**Work required**
Below is some data. Retype exactly the lines starting at the one with "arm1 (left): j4" and ending at the one with "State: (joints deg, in".

**Data extract**
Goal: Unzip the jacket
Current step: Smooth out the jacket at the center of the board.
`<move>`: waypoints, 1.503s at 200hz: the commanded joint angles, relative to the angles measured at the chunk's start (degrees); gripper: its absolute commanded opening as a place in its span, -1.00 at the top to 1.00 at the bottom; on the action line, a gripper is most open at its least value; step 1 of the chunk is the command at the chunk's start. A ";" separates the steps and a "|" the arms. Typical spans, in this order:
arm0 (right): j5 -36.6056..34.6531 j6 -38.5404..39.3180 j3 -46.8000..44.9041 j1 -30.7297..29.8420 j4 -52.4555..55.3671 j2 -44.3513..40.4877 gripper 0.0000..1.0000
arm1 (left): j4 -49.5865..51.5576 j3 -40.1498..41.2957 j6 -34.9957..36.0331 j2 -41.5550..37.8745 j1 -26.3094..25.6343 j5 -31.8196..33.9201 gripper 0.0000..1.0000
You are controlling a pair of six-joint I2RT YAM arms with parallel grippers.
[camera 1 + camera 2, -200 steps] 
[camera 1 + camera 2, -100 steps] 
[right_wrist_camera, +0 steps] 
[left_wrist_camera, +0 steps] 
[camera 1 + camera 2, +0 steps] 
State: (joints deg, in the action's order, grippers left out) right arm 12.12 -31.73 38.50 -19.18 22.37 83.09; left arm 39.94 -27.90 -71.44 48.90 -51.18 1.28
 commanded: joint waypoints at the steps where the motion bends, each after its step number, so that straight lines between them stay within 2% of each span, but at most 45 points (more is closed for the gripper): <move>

**Worked solution**
arm1 (left): j4 -49.5865..51.5576 j3 -40.1498..41.2957 j6 -34.9957..36.0331 j2 -41.5550..37.8745 j1 -26.3094..25.6343 j5 -31.8196..33.9201 gripper 0.0000..1.0000
You are controlling a pair of six-joint I2RT YAM arms with parallel grippers.
[camera 1 + camera 2, -200 steps] 
[camera 1 + camera 2, -100 steps] 
[right_wrist_camera, +0 steps] 
[left_wrist_camera, +0 steps] 
[camera 1 + camera 2, +0 steps] 
State: (joints deg, in the action's order, grippers left out) right arm 12.12 -31.73 38.50 -19.18 22.37 83.09; left arm 39.94 -27.90 -71.44 48.90 -51.18 1.28

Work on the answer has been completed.